§ **WORK INSTRUCTIONS**
Entries follow. Give back exactly the lines starting at the one containing "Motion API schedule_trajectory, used" and ending at the one containing "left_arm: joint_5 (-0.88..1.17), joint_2", and no other lines.

§ **Collection entries**
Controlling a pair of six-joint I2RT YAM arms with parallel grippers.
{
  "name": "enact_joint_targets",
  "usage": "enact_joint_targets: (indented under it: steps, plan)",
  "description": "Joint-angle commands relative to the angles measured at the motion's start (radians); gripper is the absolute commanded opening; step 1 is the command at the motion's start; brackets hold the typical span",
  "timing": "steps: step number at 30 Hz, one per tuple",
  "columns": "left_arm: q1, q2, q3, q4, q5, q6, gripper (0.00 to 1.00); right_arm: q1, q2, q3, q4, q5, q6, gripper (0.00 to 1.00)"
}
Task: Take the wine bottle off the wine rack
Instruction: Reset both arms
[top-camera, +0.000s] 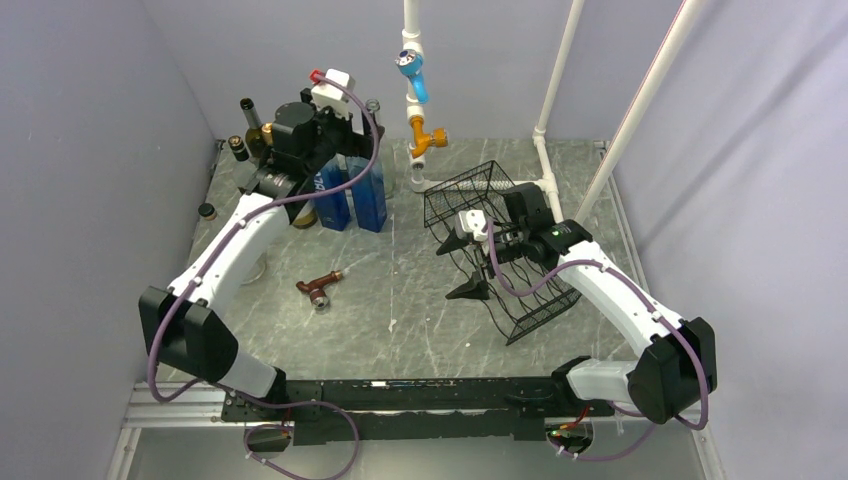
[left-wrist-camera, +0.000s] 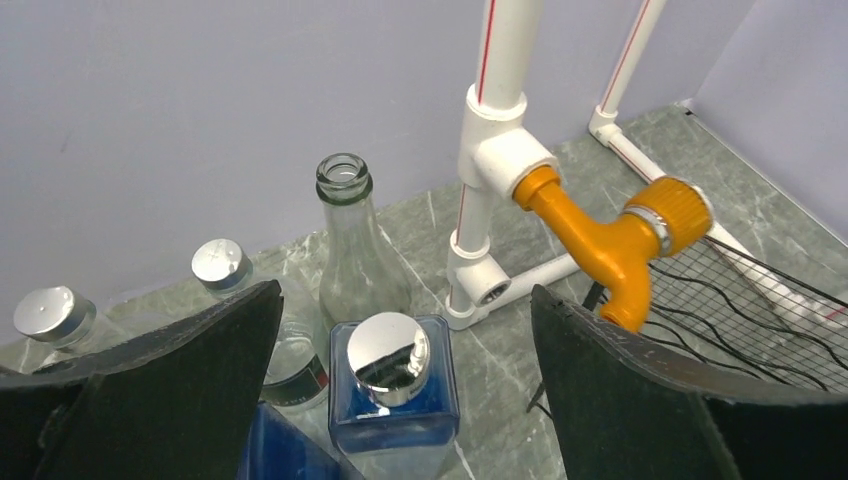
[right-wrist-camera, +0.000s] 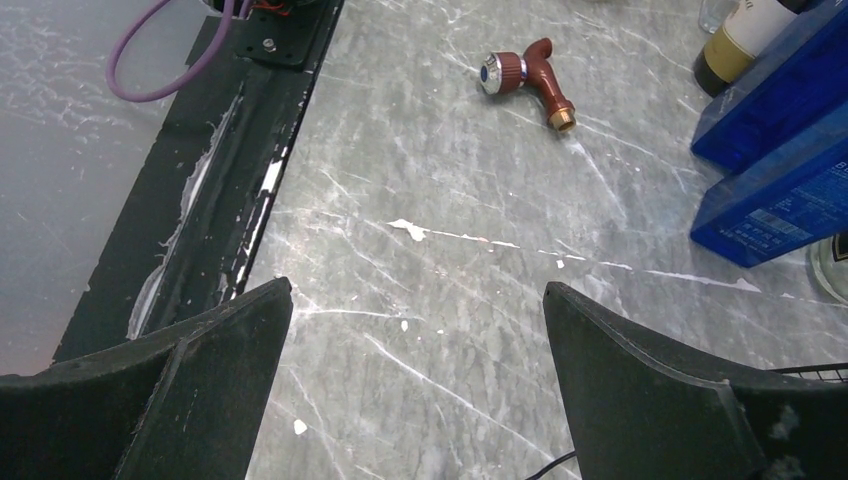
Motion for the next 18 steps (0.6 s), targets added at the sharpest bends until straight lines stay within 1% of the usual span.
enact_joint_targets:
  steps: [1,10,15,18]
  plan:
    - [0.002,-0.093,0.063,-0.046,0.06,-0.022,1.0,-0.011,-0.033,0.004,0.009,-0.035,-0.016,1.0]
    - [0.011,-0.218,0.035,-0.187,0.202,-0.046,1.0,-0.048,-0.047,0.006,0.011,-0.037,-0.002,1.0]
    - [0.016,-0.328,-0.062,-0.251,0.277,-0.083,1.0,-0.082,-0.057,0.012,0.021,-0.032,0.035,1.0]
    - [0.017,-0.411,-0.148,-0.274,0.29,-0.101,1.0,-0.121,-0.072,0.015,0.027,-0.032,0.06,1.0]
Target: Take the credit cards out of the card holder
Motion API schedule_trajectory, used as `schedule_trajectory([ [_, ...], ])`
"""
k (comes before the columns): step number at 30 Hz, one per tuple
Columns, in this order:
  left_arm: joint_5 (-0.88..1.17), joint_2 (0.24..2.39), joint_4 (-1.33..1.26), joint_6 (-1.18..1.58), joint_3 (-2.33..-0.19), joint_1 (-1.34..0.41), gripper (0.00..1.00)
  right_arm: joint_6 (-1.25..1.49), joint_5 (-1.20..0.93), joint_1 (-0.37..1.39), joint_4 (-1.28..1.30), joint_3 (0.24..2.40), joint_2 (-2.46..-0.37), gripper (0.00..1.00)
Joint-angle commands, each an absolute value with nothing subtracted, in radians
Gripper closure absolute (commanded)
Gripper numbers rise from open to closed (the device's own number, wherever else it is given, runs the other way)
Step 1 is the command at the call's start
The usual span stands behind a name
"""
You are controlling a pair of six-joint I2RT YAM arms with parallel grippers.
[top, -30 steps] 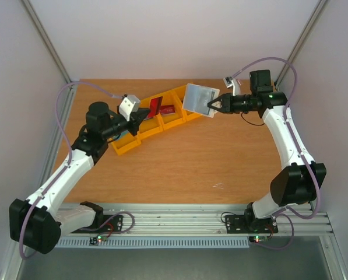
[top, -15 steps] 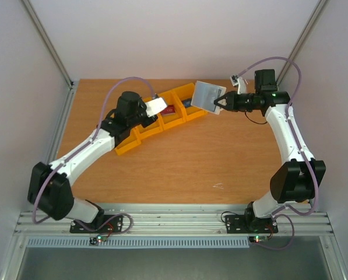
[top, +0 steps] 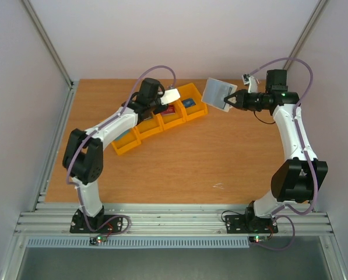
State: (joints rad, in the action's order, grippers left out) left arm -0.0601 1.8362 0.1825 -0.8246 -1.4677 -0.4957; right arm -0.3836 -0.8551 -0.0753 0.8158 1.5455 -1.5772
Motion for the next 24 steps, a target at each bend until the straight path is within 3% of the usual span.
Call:
schedule_trajectory([
  [1,-0.088,1.966,0.219,-0.851,-1.614,-0.503,1.00,-0.405,-0.905,-0.090,0.804,1.570,-1.567,0.99],
  [7,-0.145,2.112,0.283,-0.890,-1.753,-0.503,1.00,-0.407,-0.917,-0.113,0.805,1.574,-1.574,0.99],
  [24,-0.298,2.198,0.339,-0.922,-1.787,-0.523,1.00,-0.405,-0.955,-0.118,0.803,1.588,-1.594,0.99],
])
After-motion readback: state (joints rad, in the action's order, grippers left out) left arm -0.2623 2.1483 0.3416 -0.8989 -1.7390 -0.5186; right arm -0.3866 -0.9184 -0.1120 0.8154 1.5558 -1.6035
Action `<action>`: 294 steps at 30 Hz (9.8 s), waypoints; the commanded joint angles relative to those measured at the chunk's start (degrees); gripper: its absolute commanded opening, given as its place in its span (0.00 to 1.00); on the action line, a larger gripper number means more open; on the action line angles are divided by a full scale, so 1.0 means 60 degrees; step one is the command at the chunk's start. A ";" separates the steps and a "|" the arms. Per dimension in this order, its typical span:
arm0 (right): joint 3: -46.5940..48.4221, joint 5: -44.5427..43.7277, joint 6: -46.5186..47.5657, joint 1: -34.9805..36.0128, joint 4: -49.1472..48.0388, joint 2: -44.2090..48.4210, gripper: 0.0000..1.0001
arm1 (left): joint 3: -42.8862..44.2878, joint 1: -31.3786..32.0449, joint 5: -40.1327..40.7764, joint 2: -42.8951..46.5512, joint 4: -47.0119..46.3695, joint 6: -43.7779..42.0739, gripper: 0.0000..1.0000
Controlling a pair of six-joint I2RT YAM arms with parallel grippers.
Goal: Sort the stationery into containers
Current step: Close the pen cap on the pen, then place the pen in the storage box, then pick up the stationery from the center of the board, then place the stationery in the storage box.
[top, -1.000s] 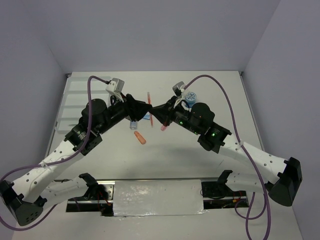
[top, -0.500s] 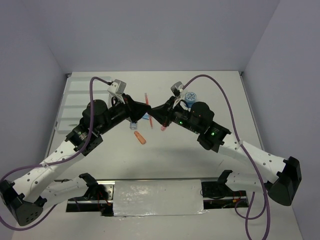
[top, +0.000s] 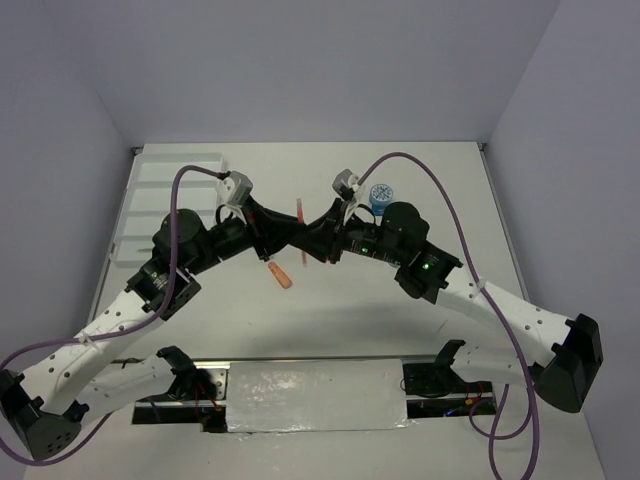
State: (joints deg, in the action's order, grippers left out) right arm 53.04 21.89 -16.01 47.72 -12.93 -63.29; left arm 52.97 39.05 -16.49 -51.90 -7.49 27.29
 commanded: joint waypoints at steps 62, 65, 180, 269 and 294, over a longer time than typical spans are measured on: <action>0.0842 0.0160 0.0120 -0.0029 0.0251 -0.0395 0.00 | 0.1528 0.0040 0.0595 -0.1047 0.0354 -0.0271 0.00; 0.1266 -0.0102 0.0266 -0.0029 0.0382 -0.0482 0.00 | 0.1411 0.0040 0.0639 -0.1062 0.0383 -0.0183 0.00; -0.0504 -0.1554 -0.1330 -0.2446 0.1554 0.0177 1.00 | 0.0724 -0.9086 0.7113 -0.4079 0.4339 0.7361 0.03; -0.0050 -0.3267 -0.1199 -0.2798 0.4162 0.0250 1.00 | 0.1485 0.0522 0.6308 -0.7466 0.6813 0.7815 0.05; 0.0023 -0.2316 -0.1008 -0.2798 0.3767 -0.0247 1.00 | 0.1616 -0.8381 0.5608 -0.5763 0.3887 0.6424 0.09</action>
State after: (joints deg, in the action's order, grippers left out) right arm 52.82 6.63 -22.87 30.96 12.99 -63.75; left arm 61.52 -8.56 21.41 -82.67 20.01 66.15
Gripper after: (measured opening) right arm 0.996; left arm 0.349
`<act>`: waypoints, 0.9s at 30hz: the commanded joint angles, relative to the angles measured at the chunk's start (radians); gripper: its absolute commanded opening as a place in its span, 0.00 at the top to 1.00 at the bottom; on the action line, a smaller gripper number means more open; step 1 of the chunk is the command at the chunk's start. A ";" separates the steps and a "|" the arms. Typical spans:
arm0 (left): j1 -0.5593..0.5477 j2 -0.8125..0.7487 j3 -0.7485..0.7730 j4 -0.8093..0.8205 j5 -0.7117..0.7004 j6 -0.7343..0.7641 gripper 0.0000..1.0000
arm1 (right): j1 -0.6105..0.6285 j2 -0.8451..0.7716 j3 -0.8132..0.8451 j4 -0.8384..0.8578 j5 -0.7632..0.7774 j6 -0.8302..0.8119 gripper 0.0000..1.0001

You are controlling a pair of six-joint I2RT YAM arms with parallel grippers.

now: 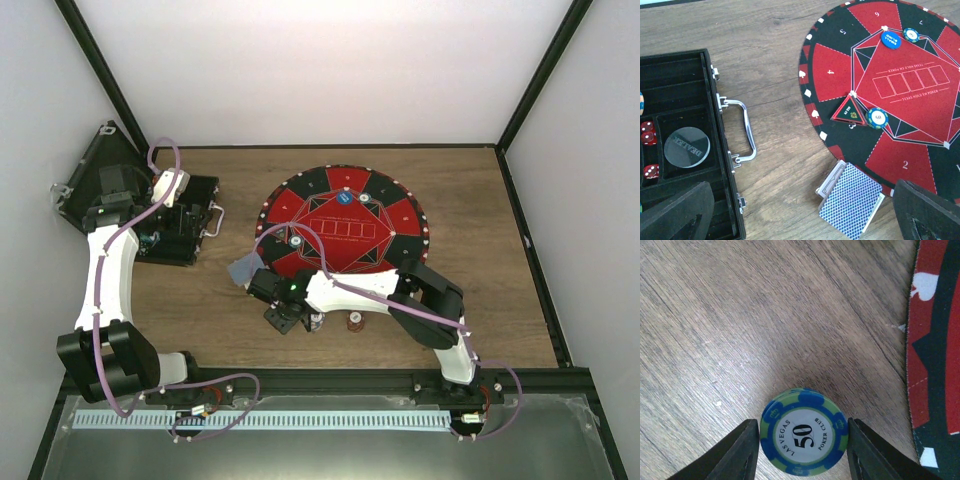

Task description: Distribute texas hold em gaming equipment

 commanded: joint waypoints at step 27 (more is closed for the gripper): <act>0.007 -0.028 0.033 -0.012 0.009 0.018 0.00 | -0.214 -0.244 -0.080 -0.058 0.089 0.018 0.86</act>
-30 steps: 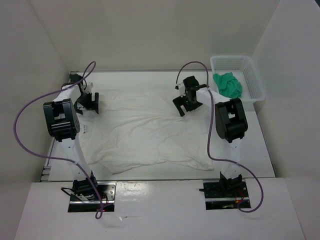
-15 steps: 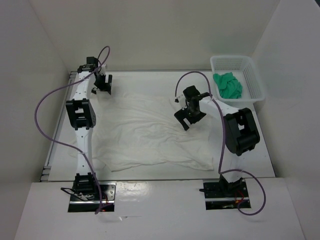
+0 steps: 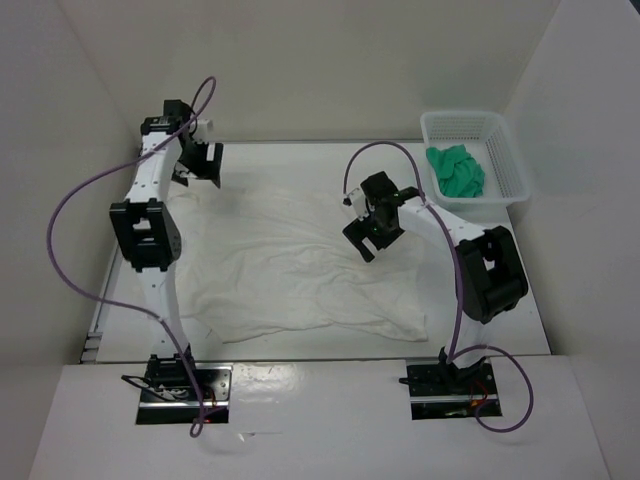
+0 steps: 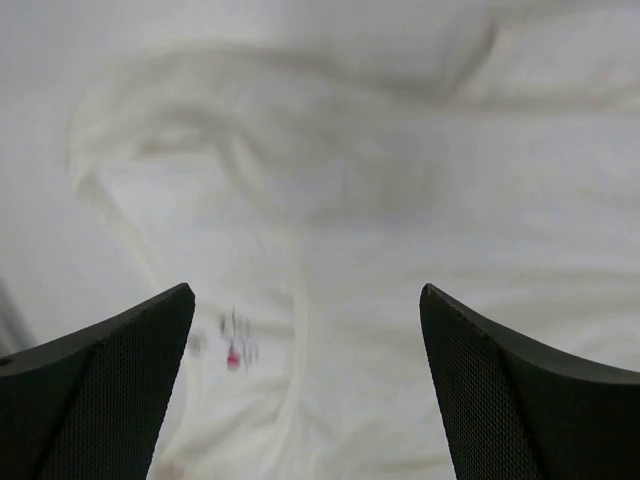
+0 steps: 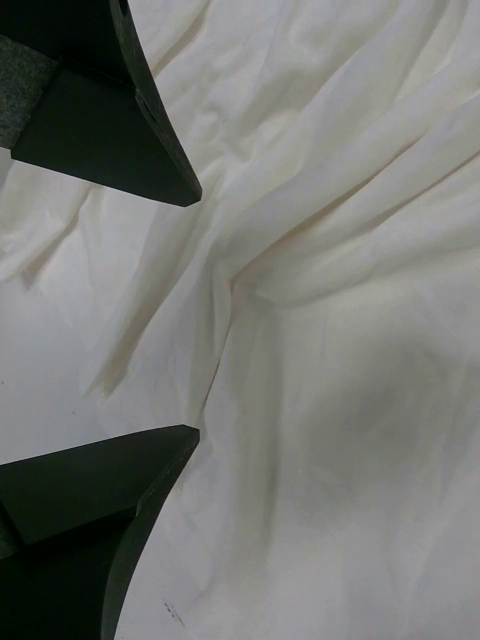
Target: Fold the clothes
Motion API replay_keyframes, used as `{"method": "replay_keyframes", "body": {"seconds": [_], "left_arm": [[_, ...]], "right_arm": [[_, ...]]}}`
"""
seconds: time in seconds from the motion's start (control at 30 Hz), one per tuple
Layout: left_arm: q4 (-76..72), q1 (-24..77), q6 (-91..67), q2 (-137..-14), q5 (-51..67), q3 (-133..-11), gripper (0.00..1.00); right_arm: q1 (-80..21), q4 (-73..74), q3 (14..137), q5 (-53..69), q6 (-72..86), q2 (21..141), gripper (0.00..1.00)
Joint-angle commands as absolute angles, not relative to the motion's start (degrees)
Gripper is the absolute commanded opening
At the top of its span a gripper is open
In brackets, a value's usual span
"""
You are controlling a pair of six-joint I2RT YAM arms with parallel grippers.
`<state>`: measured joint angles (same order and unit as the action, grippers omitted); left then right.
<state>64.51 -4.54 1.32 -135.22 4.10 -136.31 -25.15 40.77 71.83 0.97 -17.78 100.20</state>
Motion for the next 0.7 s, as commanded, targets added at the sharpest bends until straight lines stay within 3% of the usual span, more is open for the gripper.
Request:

§ **SOLUTION BELOW**
Motion API schedule_trajectory, used as `schedule_trajectory([ [_, ...], ])`
"""
k (comes before the columns): step number at 30 Hz, one per tuple
Columns, in this order:
  left_arm: joint_5 (-0.88..1.17), joint_2 (0.24..2.39), joint_4 (-1.33..1.26), joint_6 (-1.18..1.58), joint_3 (-2.33..-0.19), joint_1 (-1.34..0.41), gripper (0.00..1.00)

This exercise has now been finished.